→ **Supplied data**:
▼
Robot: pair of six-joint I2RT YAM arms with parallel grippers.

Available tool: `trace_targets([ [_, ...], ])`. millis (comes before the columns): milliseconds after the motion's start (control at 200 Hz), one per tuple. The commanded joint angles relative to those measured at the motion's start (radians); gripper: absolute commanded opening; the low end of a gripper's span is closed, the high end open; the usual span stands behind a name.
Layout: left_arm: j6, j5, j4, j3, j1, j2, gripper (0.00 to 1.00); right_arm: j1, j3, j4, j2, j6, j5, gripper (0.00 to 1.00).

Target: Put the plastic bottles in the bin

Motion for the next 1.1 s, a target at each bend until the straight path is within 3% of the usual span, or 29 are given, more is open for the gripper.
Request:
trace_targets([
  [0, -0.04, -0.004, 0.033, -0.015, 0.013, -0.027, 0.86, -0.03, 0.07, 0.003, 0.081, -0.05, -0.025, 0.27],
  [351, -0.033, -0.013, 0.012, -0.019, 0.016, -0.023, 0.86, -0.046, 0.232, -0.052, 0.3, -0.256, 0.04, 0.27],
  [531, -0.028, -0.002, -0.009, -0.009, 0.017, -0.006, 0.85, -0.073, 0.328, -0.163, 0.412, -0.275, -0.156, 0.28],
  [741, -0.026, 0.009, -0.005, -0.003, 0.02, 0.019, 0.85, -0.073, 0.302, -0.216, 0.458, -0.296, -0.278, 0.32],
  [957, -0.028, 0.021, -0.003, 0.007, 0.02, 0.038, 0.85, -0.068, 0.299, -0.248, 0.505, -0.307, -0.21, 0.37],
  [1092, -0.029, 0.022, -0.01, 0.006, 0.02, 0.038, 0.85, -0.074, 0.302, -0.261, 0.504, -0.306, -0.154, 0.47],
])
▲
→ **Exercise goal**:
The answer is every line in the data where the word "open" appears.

→ **Answer section**:
Available tool: `trace_targets([ [_, ...], ])`. millis (comes before the columns): milliseconds after the motion's start (control at 200 Hz), one per tuple. The commanded joint angles relative to those measured at the motion's start (radians); gripper: absolute commanded opening; the low end of a gripper's span is closed, the high end open; the usual span stands behind a name.
Motion for the next 1.1 s, a target at each bend until the straight path is within 3% of the usual span, or 29 are given, more is open for the gripper.

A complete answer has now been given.